Material supplied

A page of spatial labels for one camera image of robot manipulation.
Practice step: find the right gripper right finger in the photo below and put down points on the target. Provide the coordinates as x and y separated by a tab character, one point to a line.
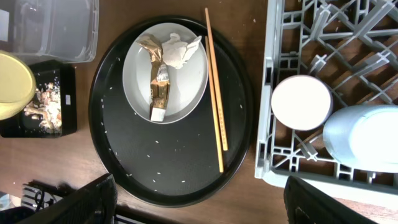
306	204

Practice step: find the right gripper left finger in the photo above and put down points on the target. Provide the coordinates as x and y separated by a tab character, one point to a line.
93	203

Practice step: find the blue cup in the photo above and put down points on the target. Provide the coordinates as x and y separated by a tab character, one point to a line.
363	137

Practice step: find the wooden chopstick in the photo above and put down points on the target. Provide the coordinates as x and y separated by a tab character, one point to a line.
214	109
216	82

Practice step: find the pink cup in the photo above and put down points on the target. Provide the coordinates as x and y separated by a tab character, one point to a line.
301	102

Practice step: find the food scraps pile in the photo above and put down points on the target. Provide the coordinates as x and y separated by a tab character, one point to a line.
46	108

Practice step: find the gold foil wrapper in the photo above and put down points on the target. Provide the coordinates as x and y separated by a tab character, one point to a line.
159	77

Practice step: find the yellow bowl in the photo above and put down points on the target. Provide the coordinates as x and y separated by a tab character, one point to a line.
17	85

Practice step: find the grey round plate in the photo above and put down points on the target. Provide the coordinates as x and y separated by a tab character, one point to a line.
187	85

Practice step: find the white napkin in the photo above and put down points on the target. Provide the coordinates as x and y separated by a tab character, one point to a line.
176	53

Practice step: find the grey plastic dishwasher rack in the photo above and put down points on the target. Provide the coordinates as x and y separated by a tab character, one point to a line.
352	47

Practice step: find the round black serving tray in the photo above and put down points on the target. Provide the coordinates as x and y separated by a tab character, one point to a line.
170	165

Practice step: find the black rectangular tray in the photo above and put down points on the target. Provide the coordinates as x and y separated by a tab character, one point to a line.
21	126

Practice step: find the clear plastic bin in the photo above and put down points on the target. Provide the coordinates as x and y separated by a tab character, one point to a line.
41	30

What this task involves
Word for word, retype the material above without its pictures.

Answer box
A page of spatial labels for one camera image of robot manipulation.
Practice step: find the right gripper right finger in the photo below and put down points on the target. Provide the coordinates as x and y separated by a tab character, one point to a line.
306	204

Practice step: find the right gripper left finger in the photo above and put down points on the target. Provide the coordinates as x and y separated by a tab character, one point to a line.
93	203

Practice step: find the blue cup in the photo above and put down points on the target. Provide the coordinates as x and y separated by a tab character, one point to a line.
363	137

Practice step: find the wooden chopstick in the photo above and put down points on the target. Provide the coordinates as x and y separated by a tab character, one point to a line.
214	109
216	82

Practice step: find the pink cup in the photo above and put down points on the target. Provide the coordinates as x and y separated by a tab character, one point to a line.
301	102

Practice step: find the food scraps pile in the photo above and put down points on the target. Provide the coordinates as x and y separated by a tab character, one point to a line.
46	108

Practice step: find the gold foil wrapper in the photo above and put down points on the target. Provide the coordinates as x and y separated by a tab character, one point to a line.
159	77

Practice step: find the yellow bowl in the photo above and put down points on the target. Provide the coordinates as x and y separated by a tab character, one point to a line.
17	85

Practice step: find the grey round plate in the photo above and put down points on the target. Provide the coordinates as x and y separated by a tab character, one point to a line.
187	85

Practice step: find the white napkin in the photo above and put down points on the target. Provide the coordinates as x and y separated by a tab character, one point to a line.
176	53

Practice step: find the grey plastic dishwasher rack in the photo above and put down points on the target. Provide the coordinates as x and y separated by a tab character, one point to a line.
352	47

Practice step: find the round black serving tray in the photo above and put down points on the target. Provide the coordinates as x and y separated by a tab character, one point to a line.
170	165

Practice step: find the black rectangular tray in the photo above and put down points on the target. Provide the coordinates as x and y separated by a tab character, one point to a line.
21	126

Practice step: find the clear plastic bin in the photo above and put down points on the target. Provide the coordinates as x and y separated by a tab character, one point to a line.
41	30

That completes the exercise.